## [Assigned task]
The expected output is the full data, repeated exactly, without pictures.

## [Data below]
- - -
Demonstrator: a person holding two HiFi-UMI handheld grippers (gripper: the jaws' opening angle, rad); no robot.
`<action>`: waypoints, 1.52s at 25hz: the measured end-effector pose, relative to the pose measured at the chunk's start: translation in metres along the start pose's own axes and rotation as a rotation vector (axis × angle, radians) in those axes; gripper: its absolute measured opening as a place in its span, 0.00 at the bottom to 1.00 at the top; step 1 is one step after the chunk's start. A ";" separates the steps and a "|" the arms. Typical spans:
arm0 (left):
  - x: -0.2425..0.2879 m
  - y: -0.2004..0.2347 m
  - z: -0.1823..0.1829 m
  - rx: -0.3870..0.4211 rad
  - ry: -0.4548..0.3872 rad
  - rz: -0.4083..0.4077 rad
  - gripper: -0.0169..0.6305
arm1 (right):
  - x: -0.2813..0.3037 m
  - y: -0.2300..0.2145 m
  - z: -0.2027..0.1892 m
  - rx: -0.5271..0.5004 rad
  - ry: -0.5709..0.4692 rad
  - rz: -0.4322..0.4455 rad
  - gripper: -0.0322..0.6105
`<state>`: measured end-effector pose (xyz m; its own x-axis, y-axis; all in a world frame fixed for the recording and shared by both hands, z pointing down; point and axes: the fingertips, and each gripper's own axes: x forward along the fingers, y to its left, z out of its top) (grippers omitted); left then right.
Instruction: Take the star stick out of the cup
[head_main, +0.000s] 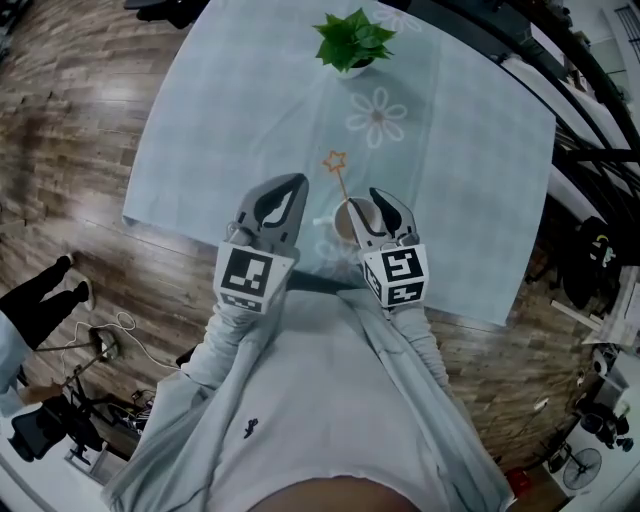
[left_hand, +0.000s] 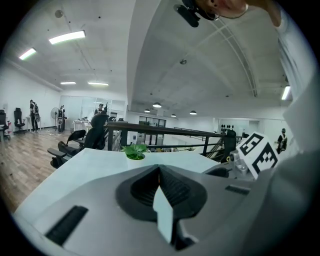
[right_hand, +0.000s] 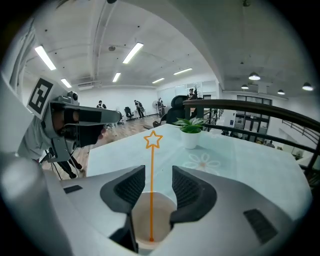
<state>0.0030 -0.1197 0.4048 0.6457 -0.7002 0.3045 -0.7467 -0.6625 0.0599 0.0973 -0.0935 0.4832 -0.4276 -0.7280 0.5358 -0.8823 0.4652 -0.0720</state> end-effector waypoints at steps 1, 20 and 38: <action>0.000 0.000 -0.001 -0.003 0.000 0.001 0.06 | 0.003 0.002 -0.001 -0.014 0.009 0.006 0.30; -0.008 0.007 -0.021 -0.039 0.025 0.045 0.06 | 0.044 0.014 -0.025 -0.111 0.148 0.072 0.31; -0.014 0.014 -0.017 -0.038 0.009 0.053 0.06 | 0.045 0.014 -0.029 -0.117 0.184 0.038 0.17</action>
<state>-0.0191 -0.1145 0.4180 0.6040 -0.7312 0.3170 -0.7853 -0.6140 0.0800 0.0715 -0.1054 0.5304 -0.4080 -0.6094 0.6798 -0.8326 0.5538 -0.0032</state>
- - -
## [Exercise output]
Demonstrator: a person holding two HiFi-UMI handheld grippers (gripper: the jaws' opening angle, rad); no robot.
`<action>`: waypoints, 1.52s at 25hz: the measured end-effector pose, relative to the pose measured at the chunk's start: translation in metres along the start pose's own axes and rotation as a rotation vector (axis × angle, radians) in those axes; gripper: its absolute measured opening as a place in its span, 0.00 at the bottom to 1.00 at the top; step 1 is one step after the chunk's start. A ";" separates the steps and a "|" the arms. Typical spans:
arm0 (left):
  - x: -0.2425..0.2879 m
  - y: -0.2004..0.2347 m
  - z: -0.1823..0.1829 m
  - rx: -0.3870..0.4211 rad
  - ry: -0.4548..0.3872 rad
  - rz: -0.4083..0.4077 rad
  - gripper: -0.0169..0.6305
arm1 (right):
  - x: -0.2813..0.3037 m
  - y: -0.2300..0.2145 m
  - z: -0.2027..0.1892 m
  - rx: -0.5271..0.5004 rad
  - ry: -0.5709..0.4692 rad
  - rz: -0.4322..0.4455 rad
  - gripper: -0.0322..0.6105
`<state>`: measured end-effector pose (xyz m; its own x-axis, y-axis; all in a world frame fixed for the recording and shared by both hands, z pointing down; point and axes: the fingertips, and each gripper's own axes: x forward along the fingers, y to its left, z out of its top) (grippers omitted); left then right.
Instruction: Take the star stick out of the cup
[head_main, +0.000s] 
[left_hand, +0.000s] 
[right_hand, +0.000s] 
<state>0.0030 -0.1197 0.4048 0.6457 -0.7002 0.3045 -0.7467 -0.6625 0.0599 0.0973 -0.0935 0.4832 -0.4276 -0.7280 0.5358 -0.8823 0.4652 -0.0720</state> end-effector waypoints at steps 1, 20 and 38: <action>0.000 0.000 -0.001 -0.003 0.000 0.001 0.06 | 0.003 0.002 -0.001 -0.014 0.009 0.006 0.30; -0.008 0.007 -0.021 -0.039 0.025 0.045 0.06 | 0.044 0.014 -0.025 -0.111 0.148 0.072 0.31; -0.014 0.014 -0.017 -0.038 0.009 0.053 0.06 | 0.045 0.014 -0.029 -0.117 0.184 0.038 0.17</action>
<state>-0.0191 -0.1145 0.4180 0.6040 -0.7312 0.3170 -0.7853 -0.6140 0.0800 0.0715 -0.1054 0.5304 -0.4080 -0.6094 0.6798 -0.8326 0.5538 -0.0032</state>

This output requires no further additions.